**Exercise description:** All lines that hold the string "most" should be copied. Find them in the listing below.
┏━━
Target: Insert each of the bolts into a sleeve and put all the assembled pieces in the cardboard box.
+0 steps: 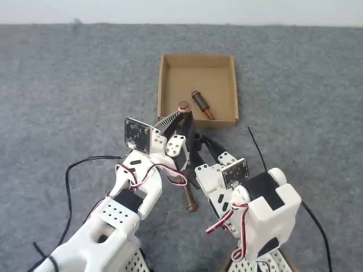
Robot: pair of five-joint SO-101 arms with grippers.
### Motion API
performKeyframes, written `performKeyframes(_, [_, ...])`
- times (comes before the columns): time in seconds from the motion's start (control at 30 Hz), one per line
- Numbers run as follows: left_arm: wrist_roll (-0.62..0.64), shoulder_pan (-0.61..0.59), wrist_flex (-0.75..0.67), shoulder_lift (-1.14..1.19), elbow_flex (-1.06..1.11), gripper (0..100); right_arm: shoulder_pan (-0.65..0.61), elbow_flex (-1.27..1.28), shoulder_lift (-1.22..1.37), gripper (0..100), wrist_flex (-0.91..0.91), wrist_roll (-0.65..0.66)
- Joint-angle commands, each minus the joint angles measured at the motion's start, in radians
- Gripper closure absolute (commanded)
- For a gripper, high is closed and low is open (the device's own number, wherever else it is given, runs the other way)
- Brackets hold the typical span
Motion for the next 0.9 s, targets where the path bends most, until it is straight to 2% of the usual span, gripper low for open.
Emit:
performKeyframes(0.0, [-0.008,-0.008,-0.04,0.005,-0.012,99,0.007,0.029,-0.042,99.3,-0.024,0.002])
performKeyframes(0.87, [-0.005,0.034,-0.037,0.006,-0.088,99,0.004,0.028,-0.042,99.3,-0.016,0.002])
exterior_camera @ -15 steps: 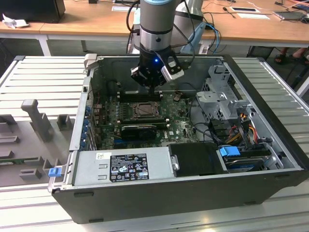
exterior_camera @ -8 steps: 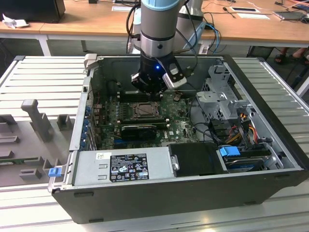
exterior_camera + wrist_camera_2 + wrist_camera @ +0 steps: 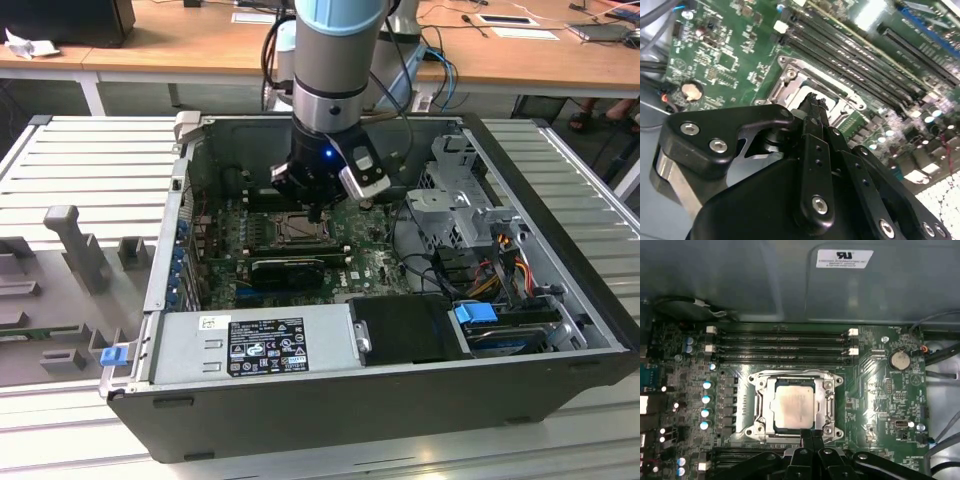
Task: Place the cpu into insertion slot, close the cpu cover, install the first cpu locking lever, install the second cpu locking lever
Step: 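Install the second cpu locking lever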
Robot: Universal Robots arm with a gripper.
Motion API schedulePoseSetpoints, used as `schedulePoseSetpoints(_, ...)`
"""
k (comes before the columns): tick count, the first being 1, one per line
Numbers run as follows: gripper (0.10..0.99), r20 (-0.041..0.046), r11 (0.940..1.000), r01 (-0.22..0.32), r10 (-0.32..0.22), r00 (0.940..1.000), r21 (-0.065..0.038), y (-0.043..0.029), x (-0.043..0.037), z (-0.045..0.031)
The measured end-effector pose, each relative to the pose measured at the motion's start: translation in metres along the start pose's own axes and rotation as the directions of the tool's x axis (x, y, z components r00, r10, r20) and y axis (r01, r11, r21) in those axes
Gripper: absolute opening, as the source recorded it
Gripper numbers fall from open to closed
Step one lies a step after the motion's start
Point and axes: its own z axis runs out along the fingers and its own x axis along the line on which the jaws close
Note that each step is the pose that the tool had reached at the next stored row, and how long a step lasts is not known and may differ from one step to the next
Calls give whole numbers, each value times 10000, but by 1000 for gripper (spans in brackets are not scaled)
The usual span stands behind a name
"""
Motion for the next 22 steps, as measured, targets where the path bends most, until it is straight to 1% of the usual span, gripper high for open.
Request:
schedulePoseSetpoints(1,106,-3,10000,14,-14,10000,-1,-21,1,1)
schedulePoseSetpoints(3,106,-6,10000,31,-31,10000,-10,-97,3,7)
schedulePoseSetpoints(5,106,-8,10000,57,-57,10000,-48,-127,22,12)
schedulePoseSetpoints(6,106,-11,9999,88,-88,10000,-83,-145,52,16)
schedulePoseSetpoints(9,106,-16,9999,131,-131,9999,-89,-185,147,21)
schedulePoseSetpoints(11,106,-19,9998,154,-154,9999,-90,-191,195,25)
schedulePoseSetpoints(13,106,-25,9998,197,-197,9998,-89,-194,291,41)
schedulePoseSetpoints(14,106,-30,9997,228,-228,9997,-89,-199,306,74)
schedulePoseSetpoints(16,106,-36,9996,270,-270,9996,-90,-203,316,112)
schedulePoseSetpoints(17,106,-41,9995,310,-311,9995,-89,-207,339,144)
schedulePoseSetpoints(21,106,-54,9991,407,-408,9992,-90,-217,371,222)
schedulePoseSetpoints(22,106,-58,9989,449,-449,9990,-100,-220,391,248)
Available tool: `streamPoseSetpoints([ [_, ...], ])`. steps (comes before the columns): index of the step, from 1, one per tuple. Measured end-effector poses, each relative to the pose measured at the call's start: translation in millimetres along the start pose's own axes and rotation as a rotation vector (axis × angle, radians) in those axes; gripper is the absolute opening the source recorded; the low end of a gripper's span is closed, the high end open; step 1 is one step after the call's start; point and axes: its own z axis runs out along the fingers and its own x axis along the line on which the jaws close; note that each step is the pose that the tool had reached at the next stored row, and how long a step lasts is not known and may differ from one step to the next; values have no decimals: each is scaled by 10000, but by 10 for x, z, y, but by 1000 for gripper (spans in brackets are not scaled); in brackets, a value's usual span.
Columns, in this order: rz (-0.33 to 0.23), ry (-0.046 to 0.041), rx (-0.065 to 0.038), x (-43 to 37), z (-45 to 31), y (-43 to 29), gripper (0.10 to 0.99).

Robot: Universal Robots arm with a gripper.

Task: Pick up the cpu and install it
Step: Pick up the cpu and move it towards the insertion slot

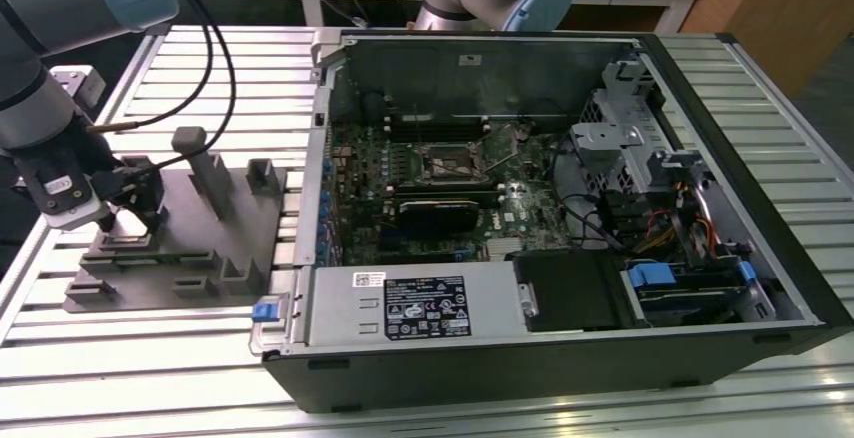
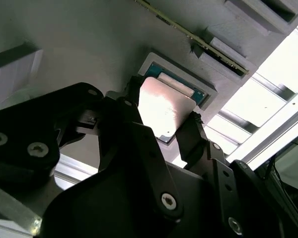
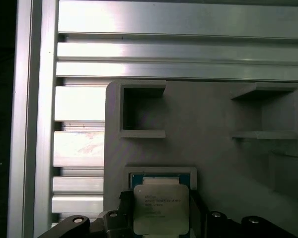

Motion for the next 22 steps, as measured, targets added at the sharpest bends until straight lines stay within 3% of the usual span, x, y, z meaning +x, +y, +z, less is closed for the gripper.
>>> streamPoseSetpoints([
  [6, 0, -1, -1, 0, -1, 0, 541],
  [9, 0, -1, 0, -1, -36, 2, 541],
  [16, 0, -1, -1, -5, -188, 10, 541],
  [22, 0, -1, -1, -9, -372, 20, 541],
])
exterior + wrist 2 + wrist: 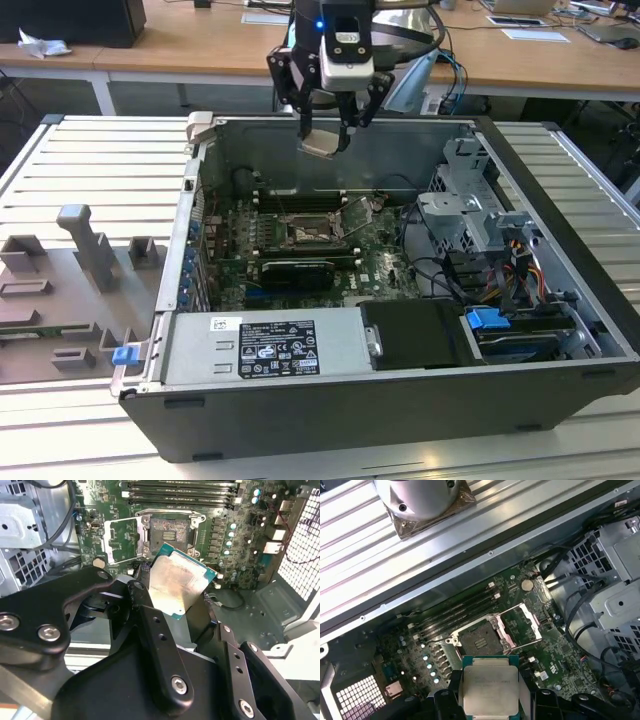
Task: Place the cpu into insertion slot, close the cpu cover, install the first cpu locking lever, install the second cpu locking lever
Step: 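Place the cpu into insertion slot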
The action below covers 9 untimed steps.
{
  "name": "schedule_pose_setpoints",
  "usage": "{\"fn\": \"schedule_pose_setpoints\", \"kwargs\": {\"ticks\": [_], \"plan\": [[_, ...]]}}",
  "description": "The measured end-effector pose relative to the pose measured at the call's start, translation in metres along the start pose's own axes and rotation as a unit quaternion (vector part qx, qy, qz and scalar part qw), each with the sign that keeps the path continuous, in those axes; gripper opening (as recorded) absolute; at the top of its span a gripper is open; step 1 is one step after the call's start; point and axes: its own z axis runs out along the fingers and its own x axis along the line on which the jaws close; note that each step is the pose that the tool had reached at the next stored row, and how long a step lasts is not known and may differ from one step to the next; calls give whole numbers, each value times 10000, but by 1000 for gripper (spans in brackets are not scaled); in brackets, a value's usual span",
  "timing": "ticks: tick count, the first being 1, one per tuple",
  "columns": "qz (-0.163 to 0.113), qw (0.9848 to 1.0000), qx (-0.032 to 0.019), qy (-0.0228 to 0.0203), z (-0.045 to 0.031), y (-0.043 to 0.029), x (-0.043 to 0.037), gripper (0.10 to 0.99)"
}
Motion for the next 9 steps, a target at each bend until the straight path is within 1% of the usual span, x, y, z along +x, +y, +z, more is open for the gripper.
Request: {"fn": "schedule_pose_setpoints", "kwargs": {"ticks": [5,9], "plan": [[260,9997,-5,-24,2,0,0,533],[496,9988,-9,-45,3,0,0,533]]}}
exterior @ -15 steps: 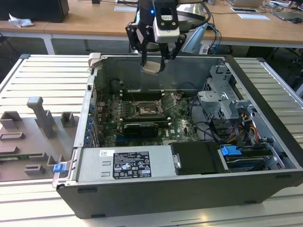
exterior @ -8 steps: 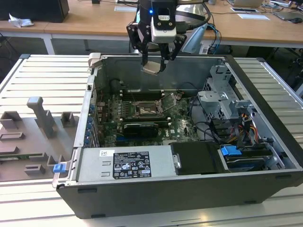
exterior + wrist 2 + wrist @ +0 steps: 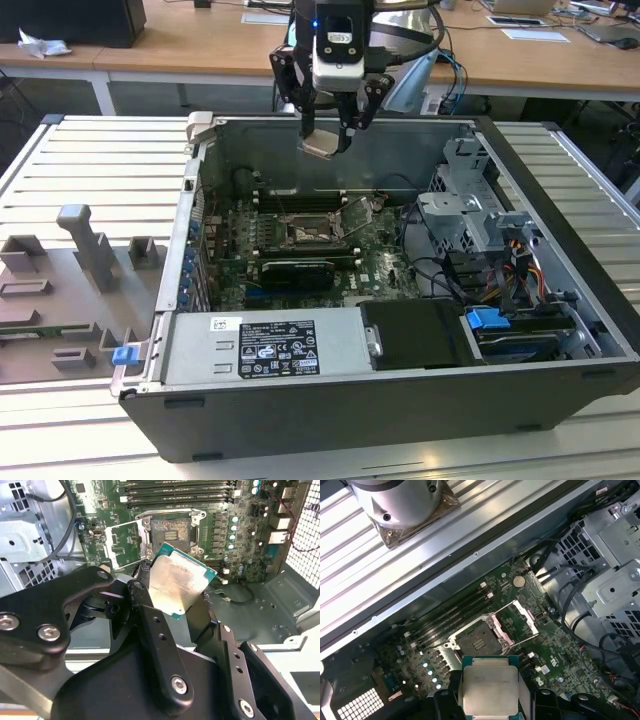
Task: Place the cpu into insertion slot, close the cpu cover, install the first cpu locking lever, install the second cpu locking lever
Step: 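Place the cpu into insertion slot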
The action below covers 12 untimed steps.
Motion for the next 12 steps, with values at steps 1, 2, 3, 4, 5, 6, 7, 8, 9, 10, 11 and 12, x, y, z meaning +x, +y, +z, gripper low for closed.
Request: {"fn": "schedule_pose_setpoints", "kwargs": {"ticks": [1,2,3,4,5,6,7,8,9,10,11,12], "plan": [[63,10000,-1,-5,1,0,0,533],[128,9999,-3,-11,1,0,0,533],[196,9998,-4,-17,2,0,0,533],[272,9996,-5,-24,3,0,0,533],[337,9994,-7,-30,4,0,0,533],[372,9993,-7,-33,4,0,0,533],[420,9991,-8,-38,5,0,0,533],[484,9988,-9,-43,6,0,0,533],[522,9986,-10,-47,6,-1,0,533],[570,9984,-11,-51,7,-1,0,533],[616,9981,-12,-55,7,0,0,533],[691,9976,-13,-62,8,-1,0,533]]}}
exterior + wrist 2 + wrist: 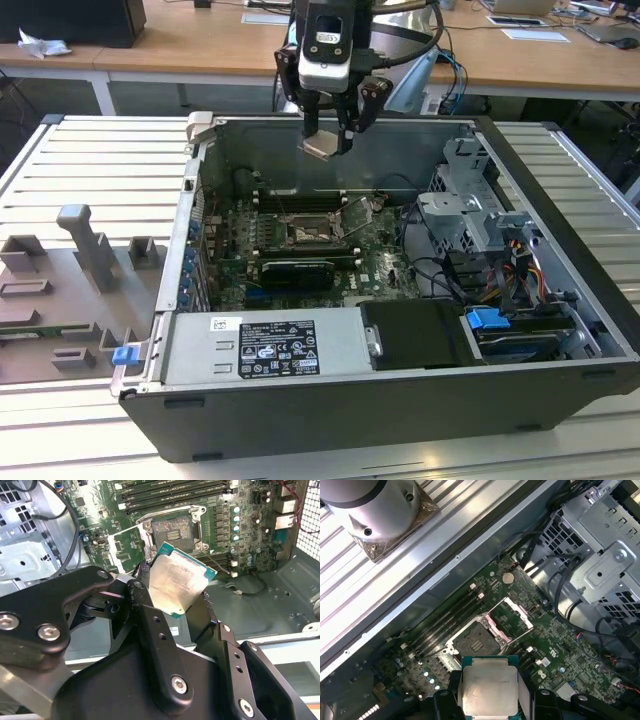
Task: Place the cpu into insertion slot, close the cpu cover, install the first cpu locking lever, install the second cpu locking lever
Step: 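Place the cpu into insertion slot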
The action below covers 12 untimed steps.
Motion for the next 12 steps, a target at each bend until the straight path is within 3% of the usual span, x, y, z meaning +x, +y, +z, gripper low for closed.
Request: {"fn": "schedule_pose_setpoints", "kwargs": {"ticks": [6,12], "plan": [[283,9996,-6,-25,3,0,0,533],[624,9980,-12,-56,6,-1,0,533]]}}
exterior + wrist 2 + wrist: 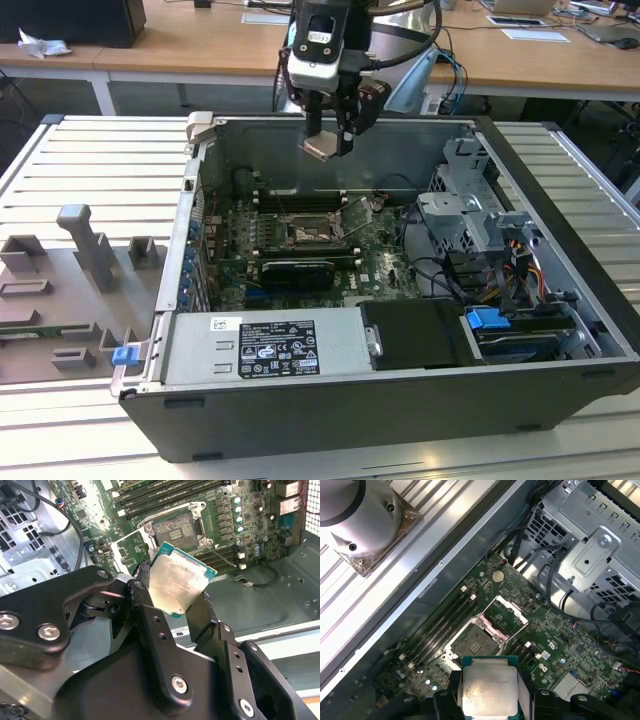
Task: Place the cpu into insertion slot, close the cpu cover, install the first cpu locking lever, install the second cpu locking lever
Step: 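Place the cpu into insertion slot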
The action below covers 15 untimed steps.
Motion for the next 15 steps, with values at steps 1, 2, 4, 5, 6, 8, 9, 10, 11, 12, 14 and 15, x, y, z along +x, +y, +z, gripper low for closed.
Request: {"fn": "schedule_pose_setpoints", "kwargs": {"ticks": [1,2,4,5,6,8,9,10,11,12,14,15], "plan": [[46,10000,-1,-4,0,0,0,533],[86,10000,-2,-8,1,0,0,533],[169,9999,-3,-15,3,0,0,533],[217,9998,-4,-20,3,0,0,533],[256,9997,-5,-23,4,0,0,533],[353,9994,-7,-32,8,0,0,533],[439,9990,-9,-39,11,-1,0,533],[509,9987,-10,-46,14,-1,0,533],[569,9984,-11,-51,16,-1,0,533],[648,9979,-12,-59,19,-2,0,533],[788,9969,-14,-71,24,-2,-1,533],[854,9963,-15,-77,27,-3,-1,533]]}}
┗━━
**Response area:**
Motion for the next 0.9 s, targets where the path bends most, until it is straight to 2% of the usual span, gripper low for open.
Motion for the next 22 steps, as measured, targets where the path bends most, until it is straight to 1% of the usual span, gripper high for open.

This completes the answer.